Tahap awal akan dimulai pada 2026 di beberapa kota uji coba, lalu diperluas secara bertahap hingga seluruh 38 wilayah pada 2029. Teknologi yang akan digunakan meliputi fiber optik, fixed wireless access (FWA), serta satelit untuk daerah 3T (terdepan, terluar, tertinggal).
Di sisi bisnis, kinerja perusahaan Remala Abadi pada kuartal III (2025) juga terbilang kuat di tengah kompetisi industri telekomunikasi yang ketat dengan mencatat pendapatan Rp 314,4 miliar, tumbuh 26% YoY, serta EBITDA dinormalisasi Rp 144 miliar dengan margin 46%. Laba bersih dinormalisasi mencapai Rp 65 miliar.

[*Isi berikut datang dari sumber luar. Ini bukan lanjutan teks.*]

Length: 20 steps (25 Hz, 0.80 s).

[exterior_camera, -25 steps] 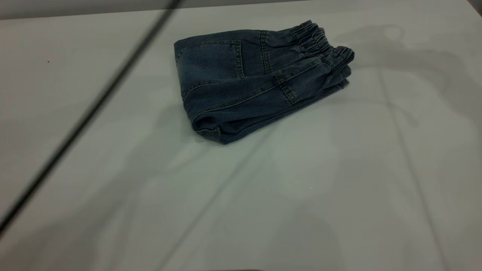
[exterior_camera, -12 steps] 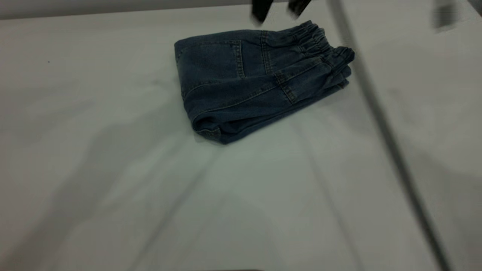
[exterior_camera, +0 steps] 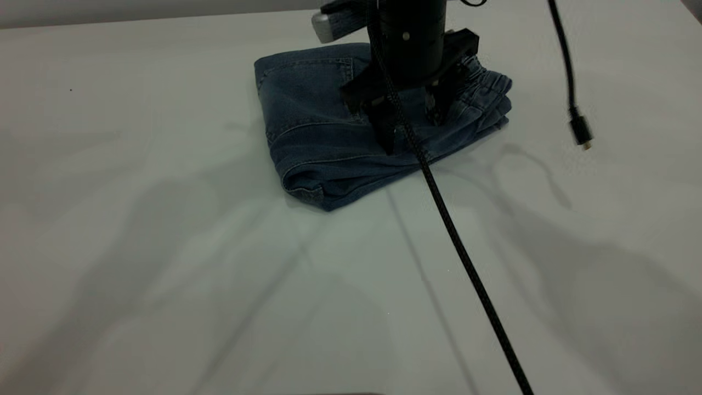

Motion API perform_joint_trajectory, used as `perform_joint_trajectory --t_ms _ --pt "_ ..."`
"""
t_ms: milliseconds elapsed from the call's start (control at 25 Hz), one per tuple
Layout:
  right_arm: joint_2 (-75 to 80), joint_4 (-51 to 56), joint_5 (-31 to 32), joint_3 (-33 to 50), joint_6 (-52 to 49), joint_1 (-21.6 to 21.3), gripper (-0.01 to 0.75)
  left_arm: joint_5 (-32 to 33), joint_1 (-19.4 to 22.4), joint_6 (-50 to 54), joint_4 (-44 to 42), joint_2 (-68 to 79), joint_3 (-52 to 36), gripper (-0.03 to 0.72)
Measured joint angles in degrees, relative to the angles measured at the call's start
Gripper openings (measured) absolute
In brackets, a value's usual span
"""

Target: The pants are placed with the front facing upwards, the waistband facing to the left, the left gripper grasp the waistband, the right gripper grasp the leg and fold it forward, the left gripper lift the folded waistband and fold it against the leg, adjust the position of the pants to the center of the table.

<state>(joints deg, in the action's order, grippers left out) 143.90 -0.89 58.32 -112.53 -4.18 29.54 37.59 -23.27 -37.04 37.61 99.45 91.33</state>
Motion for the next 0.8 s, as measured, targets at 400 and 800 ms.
perform_joint_trajectory --t_ms 400,800 --pt "0.52 10.16 2.8 -0.23 -7.79 -0.36 0.489 0.71 0.0 0.09 -0.06 0.0 0.0 0.556" --pt "0.59 18.56 2.23 -0.23 -23.3 -0.36 0.489 1.2 0.0 0.09 -0.18 0.0 0.0 0.556"
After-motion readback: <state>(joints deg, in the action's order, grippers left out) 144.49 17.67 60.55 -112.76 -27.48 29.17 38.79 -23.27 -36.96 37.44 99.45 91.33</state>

Menurut Adrian Renaldy, Direktur Remala Abadi , kebutuhan masyarakat terhadap layanan fixed broadband terus meningkat, membuka ruang ekspansi agresif di wilayah Jawa dan Bali. Remala juga disebut sedang membeli beberapa jalur backbone dan mengajukan izin Network Access Provider (NAP) untuk memperkuat ekspansi ke depan.
“Meski agresif, kami tetap menjalankan asas kehati-hatian dalam penggelaran FTTH maupun akuisisi backbone,” jelasnya.
Selain ritel, Remala juga memperluas segmen business-to-business (B2B), pemerintahan, dan wholesale yang disebut memberikan kontribusi signifikan terhadap pendapatan. “Diversifikasi segmen pasar inilah yang membuat kinerja keuangan Remala cukup solid,” pungkas Adrian.